Somebody knows score even if participants don’t

The Choking Dogs go against the Padres and ace Jake Peavy in San Diego on Saturday, while the Idaho Vandals will take on USC in the Coliseum.

Who scores more, the Dogs or the Vandals?

Does either team score?

“Oh, yeah,” Manager Grady Little said, and for the record he didn’t specify who.


“Depends if David Wells is pitching,” said USC Coach Pete Carroll, obviously aware of Wells’ bunting skills and his ability to ignite the Dogs’ offense.

Now I know how Little approaches most games, his eyes closed and rosary beads nearby when Mark Hendrickson pitches, but I’m not familiar with the work of Idaho’s Robb Akey because he will be working as a head coach for the first time -- obviously beginning his career 0-1.

“Be nice,” said a USC publicist when the hypocrite handed me the phone to talk to Akey as if there’s any chance of the Trojans doing the same.

“How do you approach a game where you have no chance to win and most likely no chance to score?” I began gently, throwing a “most likely” in there for Akey when everyone knows the Vandals will be nothing more than Trojans road kill.

The Vandals were outscored by more than 200 points a year ago and are 20-61 over seven straight losing seasons. Idaho is going with a redshirt freshman quarterback, who started for North Platte High (Neb.) against Lincoln in his last game two years ago in the middle of nowhere.

“You want us to go out there and take a knee?” Akey asked, and what’s the big deal -- the Dogs did that at the trading deadline and no one seemed all that upset.

Akey talked about a bunch of numbers he wrote on a board earlier this year when he got together with his team. He put a “113" up there “because that’s where all the experts have Idaho finishing” among the 121 Division 1-A schools playing football.

I guess he was trying to show his players they haven’t hit rock bottom yet.


He also put a “9" on the board because “the geniuses in the media,” as he described the folks who write regularly about the WAC, picked Idaho to finish ninth in the nine-team league.

I wish some of the coaches around here listened more to the geniuses in the media.

Then he wrote a “29" on the board, advising his players that’s how many practices they have to prepare to play USC. I can only imagine the whimpering, and shrieks of horror that must have come from that room. “Only 29 practices!”

I didn’t get the chance to ask if he had written “62" and “0" on the board, predicting Saturday’s final score, because he interrupted to ask the assembled media, “any of you guys wanna play in the game? I’ll suit you up at quarterback.”


Not a good sign when a coach wants to replace his players before the season begins with a bunch of old men, but then he dismissed 17 players after taking over the program because he didn’t think they were worthy of playing for his team.

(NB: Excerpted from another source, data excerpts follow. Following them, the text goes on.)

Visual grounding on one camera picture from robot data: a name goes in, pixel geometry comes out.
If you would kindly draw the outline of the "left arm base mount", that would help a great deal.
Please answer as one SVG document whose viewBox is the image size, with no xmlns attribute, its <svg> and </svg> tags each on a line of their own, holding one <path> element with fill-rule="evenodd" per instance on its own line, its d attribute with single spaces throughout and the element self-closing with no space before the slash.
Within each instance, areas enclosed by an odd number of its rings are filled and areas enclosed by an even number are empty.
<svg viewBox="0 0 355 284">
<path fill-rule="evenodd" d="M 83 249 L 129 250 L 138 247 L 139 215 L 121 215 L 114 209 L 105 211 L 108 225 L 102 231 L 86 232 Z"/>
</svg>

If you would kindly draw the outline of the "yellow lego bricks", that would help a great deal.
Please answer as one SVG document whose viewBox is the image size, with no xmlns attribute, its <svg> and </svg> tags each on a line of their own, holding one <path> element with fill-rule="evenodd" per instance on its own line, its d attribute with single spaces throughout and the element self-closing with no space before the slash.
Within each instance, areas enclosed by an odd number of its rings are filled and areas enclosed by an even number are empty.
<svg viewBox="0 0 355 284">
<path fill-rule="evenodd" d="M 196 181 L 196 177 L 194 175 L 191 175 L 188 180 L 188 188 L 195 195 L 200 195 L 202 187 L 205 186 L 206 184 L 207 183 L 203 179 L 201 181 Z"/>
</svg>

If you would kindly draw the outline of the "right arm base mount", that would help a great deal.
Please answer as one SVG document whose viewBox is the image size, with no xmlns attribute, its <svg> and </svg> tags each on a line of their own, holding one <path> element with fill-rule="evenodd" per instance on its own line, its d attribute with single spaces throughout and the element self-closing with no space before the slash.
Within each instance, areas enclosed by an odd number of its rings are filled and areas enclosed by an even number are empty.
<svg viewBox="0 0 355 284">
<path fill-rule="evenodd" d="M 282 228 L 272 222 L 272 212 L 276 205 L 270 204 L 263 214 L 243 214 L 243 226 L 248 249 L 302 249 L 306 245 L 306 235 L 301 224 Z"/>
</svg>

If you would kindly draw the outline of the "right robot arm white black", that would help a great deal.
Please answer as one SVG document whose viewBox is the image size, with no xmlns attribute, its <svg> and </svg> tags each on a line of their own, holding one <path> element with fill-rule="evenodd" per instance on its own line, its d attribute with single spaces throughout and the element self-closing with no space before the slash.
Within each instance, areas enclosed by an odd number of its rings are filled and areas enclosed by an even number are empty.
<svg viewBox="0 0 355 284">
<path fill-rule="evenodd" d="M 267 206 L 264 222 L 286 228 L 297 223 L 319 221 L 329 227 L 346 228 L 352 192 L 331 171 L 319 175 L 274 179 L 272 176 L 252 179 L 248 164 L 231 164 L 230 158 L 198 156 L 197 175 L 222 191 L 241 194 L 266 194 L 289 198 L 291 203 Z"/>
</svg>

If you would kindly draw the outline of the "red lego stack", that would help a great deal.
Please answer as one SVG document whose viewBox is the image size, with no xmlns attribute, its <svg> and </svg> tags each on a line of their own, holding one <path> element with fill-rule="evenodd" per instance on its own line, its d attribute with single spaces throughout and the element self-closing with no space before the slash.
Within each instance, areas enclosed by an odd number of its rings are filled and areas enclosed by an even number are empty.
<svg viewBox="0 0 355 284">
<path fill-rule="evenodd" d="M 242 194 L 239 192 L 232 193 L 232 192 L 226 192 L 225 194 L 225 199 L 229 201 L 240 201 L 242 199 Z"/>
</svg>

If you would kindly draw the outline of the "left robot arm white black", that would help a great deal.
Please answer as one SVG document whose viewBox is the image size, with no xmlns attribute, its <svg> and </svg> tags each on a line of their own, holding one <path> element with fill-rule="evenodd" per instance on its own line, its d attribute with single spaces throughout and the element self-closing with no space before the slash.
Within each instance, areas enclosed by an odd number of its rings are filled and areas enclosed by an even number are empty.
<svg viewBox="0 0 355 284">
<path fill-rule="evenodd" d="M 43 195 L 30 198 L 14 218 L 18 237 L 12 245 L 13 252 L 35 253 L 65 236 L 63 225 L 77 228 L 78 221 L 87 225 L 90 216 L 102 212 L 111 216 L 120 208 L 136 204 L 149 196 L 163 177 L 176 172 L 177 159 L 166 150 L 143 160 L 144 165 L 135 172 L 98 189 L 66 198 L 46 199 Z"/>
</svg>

Idaho’s third-string quarterback, by the way, just received a citation for marijuana possession and has been suspended for the USC game. No word if he waved to the police so that he was caught.

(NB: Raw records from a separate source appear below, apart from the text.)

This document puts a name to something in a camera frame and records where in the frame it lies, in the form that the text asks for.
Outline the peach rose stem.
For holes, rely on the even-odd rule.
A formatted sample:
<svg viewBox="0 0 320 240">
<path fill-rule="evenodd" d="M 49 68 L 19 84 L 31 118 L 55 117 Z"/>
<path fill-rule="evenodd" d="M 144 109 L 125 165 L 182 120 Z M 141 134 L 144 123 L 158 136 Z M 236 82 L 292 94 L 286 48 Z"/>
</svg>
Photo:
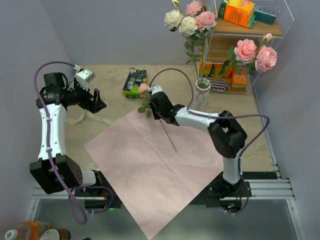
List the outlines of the peach rose stem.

“It’s going to be fun for both teams” Carroll said, and that’s when I raised my hand, wanting to know how Idaho was going to have any fun in this game?

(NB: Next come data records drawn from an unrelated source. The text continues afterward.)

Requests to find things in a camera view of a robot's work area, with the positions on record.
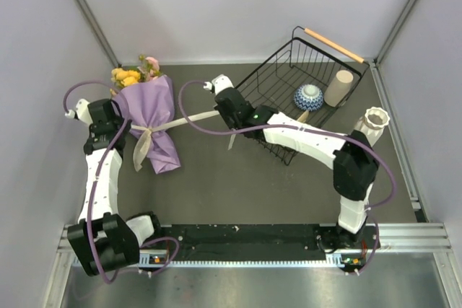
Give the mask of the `cream ribbon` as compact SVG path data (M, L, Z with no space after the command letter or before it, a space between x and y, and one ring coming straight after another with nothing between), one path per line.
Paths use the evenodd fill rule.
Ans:
M160 126L138 126L132 125L133 131L139 132L139 137L133 151L133 164L136 172L142 168L143 161L148 158L152 162L152 166L156 173L163 173L179 168L180 162L174 145L168 146L169 151L162 150L166 155L162 155L155 160L151 159L150 154L155 153L153 135L161 133L166 135L168 129L187 124L185 118L179 118L168 123L163 123Z

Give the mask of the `purple pink wrapping paper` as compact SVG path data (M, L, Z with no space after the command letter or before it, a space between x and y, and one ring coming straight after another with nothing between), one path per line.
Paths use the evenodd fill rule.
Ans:
M130 133L138 141L132 161L139 171L144 160L149 160L157 174L180 167L180 160L171 137L165 130L156 131L173 120L175 103L172 80L162 75L149 82L134 84L113 96L122 116L131 121Z

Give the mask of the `yellow pink flower bunch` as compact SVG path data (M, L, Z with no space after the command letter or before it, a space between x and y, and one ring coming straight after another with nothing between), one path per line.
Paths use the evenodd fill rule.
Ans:
M110 96L115 97L118 91L135 84L150 82L160 78L163 72L159 62L152 56L139 55L136 66L118 67L111 71L110 80L114 88L110 89Z

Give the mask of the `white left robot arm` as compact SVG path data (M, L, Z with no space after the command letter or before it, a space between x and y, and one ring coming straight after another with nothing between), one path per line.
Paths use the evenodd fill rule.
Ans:
M131 124L111 99L80 99L67 115L89 130L84 144L86 193L78 222L68 229L71 248L88 276L133 265L139 260L140 247L159 246L164 232L152 212L128 220L118 213L118 176Z

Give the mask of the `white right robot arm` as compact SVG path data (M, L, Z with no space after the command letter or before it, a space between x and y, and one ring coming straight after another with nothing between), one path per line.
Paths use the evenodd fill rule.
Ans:
M234 87L212 87L215 109L231 130L245 129L244 136L312 157L333 172L333 186L341 196L337 221L338 243L353 247L364 236L368 204L379 163L367 151L367 137L321 135L319 129L298 122L266 105L253 107Z

“About as much fun as you can have playing in the Coliseum,” he said, and when your team has won 33 straight home games, I guess you just take it for granted that everyone is having a great time every Saturday.


As for Akey, he gets the fun of playing USC this week -- “I thought it was important to have a warm-up game,” joked Akey in an earlier interview with the Idaho Press, before returning home to take on Cal Poly.

One week USC, and the next Cal Poly, and so when Akey says things are really looking up for Idaho, it’s hard to argue.

SHEA HILLENBRAND has two hits and just made a diving catch. As they say, every Dog has his day.

AS FOR the rest of the Choking Dogs, they’ve struggled against the Nationals, which makes you wonder how they will fare against the Red Sox in the World Series.


Their best player over the last two games has been Jeff Kent, who reported to work with a queasy stomach and headache, the lingering effects from being beaned Sunday in New York.

If Kent doesn’t play or has all his faculties, the Dogs probably fall to the Nationals -- in effect ending the season.

BASEBALL COMMISSIONER Bud Selig will be a guest on the father/daughter morning radio show on 570 today with Roggin.

I’d like to put in a good word for Wells, who is facing a seven-game suspension, but I’m not sure yet if a good word means urging Selig to reduce it or extend the suspension.


Thursday’s guest will be Charles Barkley, and I suspect the Kobester’s name will come up.

BY THE end of the week, Andy LaRoche will probably join the Dogs’ roster, and while obviously being groomed to be the team’s third baseman next season, I wanted to know if Little thought Nomar Garciaparra had anything left?

“Absolutely,” he said, while adding, “that’s 100% the truth.”

I find it’s helpful when a manager lets you know when he’s telling the truth rather than having to guess.


LAST WEEK Ervin Santana told a Times’ reporter he was “happy in triple A.” This week he pitched like someone who deserves the chance to be happy again.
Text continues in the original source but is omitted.